§ PROBLEM: Reproduce the listing that follows word for word, without its pictures.

Segment Start: DATASET EXCERPT

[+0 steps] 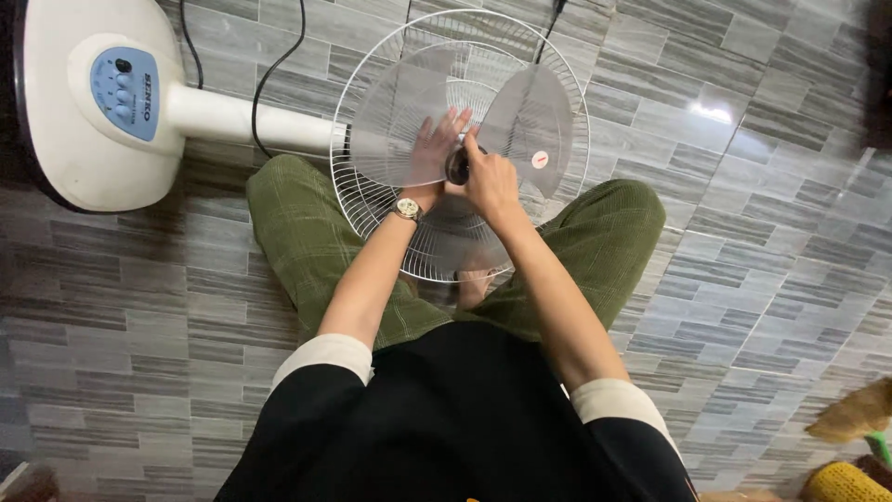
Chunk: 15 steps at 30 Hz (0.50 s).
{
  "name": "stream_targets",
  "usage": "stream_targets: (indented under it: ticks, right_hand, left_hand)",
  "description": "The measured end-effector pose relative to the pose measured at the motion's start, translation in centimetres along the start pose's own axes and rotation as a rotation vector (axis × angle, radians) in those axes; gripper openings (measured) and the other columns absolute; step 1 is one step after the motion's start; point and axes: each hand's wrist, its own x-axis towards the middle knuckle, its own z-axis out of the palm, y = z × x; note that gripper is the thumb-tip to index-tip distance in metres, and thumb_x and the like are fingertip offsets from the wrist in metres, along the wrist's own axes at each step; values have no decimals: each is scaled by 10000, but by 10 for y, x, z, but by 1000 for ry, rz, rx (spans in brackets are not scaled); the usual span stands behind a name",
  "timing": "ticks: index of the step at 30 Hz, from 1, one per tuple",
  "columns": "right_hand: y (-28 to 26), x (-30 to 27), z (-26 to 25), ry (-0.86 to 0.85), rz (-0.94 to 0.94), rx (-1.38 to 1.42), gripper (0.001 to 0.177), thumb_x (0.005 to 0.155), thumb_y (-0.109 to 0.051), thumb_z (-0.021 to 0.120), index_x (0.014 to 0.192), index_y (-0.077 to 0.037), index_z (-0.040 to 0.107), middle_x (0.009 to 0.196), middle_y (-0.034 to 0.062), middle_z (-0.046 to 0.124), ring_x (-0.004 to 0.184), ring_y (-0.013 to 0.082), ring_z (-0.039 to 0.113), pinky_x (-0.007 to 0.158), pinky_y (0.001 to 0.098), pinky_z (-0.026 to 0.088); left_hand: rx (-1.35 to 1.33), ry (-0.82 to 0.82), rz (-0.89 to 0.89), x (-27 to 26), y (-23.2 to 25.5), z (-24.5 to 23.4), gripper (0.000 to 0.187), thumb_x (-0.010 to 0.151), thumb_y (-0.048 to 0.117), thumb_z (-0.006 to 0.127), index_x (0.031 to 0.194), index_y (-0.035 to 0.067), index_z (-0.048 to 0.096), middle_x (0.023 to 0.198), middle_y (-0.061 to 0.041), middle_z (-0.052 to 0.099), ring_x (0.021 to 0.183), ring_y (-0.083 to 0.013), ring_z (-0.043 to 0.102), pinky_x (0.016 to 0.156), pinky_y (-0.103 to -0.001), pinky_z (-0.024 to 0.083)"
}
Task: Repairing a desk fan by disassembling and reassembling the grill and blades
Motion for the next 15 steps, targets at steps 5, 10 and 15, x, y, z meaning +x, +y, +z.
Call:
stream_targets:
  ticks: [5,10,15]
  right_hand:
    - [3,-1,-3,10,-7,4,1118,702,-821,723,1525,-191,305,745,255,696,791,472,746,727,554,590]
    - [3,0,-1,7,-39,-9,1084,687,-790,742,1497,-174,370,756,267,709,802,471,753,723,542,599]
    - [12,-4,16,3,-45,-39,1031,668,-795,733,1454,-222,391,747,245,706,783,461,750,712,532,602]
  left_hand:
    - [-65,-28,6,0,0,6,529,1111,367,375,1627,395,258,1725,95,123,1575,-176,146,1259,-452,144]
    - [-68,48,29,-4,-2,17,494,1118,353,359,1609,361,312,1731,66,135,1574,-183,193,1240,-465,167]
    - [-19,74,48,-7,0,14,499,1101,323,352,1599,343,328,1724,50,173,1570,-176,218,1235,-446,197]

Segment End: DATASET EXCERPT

§ THE ANSWER:
[+0 steps] 
Chunk: 15 steps at 30 Hz (0.50 s).
{
  "name": "stream_targets",
  "usage": "stream_targets: (indented under it: ticks, right_hand, left_hand)",
  "description": "The measured end-effector pose relative to the pose measured at the motion's start, translation in centimetres along the start pose's own axes and rotation as a rotation vector (axis × angle, radians) in those axes; gripper openings (measured) and the other columns absolute; step 1 is one step after the motion's start; point and axes: each hand's wrist, its own x-axis towards the middle knuckle, its own z-axis out of the palm, y = z × x; note that gripper is the thumb-tip to index-tip distance in metres, and thumb_x and the like are fingertip offsets from the wrist in metres, along the wrist's own axes at each step; values have no decimals: each is scaled by 10000, but by 10 for y, x, z, but by 1000 for ry, rz, rx (spans in brackets are not scaled); the usual span stands behind a name",
  "timing": "ticks: index of the step at 30 Hz, from 1, one per tuple",
  "columns": "right_hand: y (-28 to 26), x (-30 to 27), z (-26 to 25), ry (-0.86 to 0.85), rz (-0.94 to 0.94), rx (-1.38 to 1.42), gripper (0.001 to 0.177), thumb_x (0.005 to 0.155), thumb_y (-0.109 to 0.051), thumb_z (-0.021 to 0.120), index_x (0.014 to 0.192), index_y (-0.077 to 0.037), index_z (-0.040 to 0.107), middle_x (0.009 to 0.196), middle_y (-0.034 to 0.062), middle_z (-0.046 to 0.124), ring_x (-0.004 to 0.184), ring_y (-0.013 to 0.082), ring_z (-0.039 to 0.113), pinky_x (-0.007 to 0.158), pinky_y (0.001 to 0.098), pinky_z (-0.026 to 0.088); left_hand: rx (-1.35 to 1.33), ry (-0.82 to 0.82), rz (-0.89 to 0.89), x (-27 to 26), y (-23.2 to 25.5), z (-24.5 to 23.4), gripper (0.000 to 0.187), thumb_x (-0.010 to 0.151), thumb_y (-0.048 to 0.117), thumb_z (-0.006 to 0.127), index_x (0.031 to 0.194), index_y (-0.035 to 0.067), index_z (-0.048 to 0.096), middle_x (0.023 to 0.198), middle_y (-0.061 to 0.041), middle_z (-0.052 to 0.099), ring_x (0.021 to 0.183), ring_y (-0.083 to 0.013), ring_z (-0.043 to 0.102), pinky_x (0.016 to 0.156), pinky_y (-0.103 to -0.001), pinky_z (-0.024 to 0.083)"
}
Task: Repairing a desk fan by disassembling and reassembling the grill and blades
Motion for the next 15 steps, targets at steps 5, 10 and 15, x, y, z meaning +x, +y, +z.
Call:
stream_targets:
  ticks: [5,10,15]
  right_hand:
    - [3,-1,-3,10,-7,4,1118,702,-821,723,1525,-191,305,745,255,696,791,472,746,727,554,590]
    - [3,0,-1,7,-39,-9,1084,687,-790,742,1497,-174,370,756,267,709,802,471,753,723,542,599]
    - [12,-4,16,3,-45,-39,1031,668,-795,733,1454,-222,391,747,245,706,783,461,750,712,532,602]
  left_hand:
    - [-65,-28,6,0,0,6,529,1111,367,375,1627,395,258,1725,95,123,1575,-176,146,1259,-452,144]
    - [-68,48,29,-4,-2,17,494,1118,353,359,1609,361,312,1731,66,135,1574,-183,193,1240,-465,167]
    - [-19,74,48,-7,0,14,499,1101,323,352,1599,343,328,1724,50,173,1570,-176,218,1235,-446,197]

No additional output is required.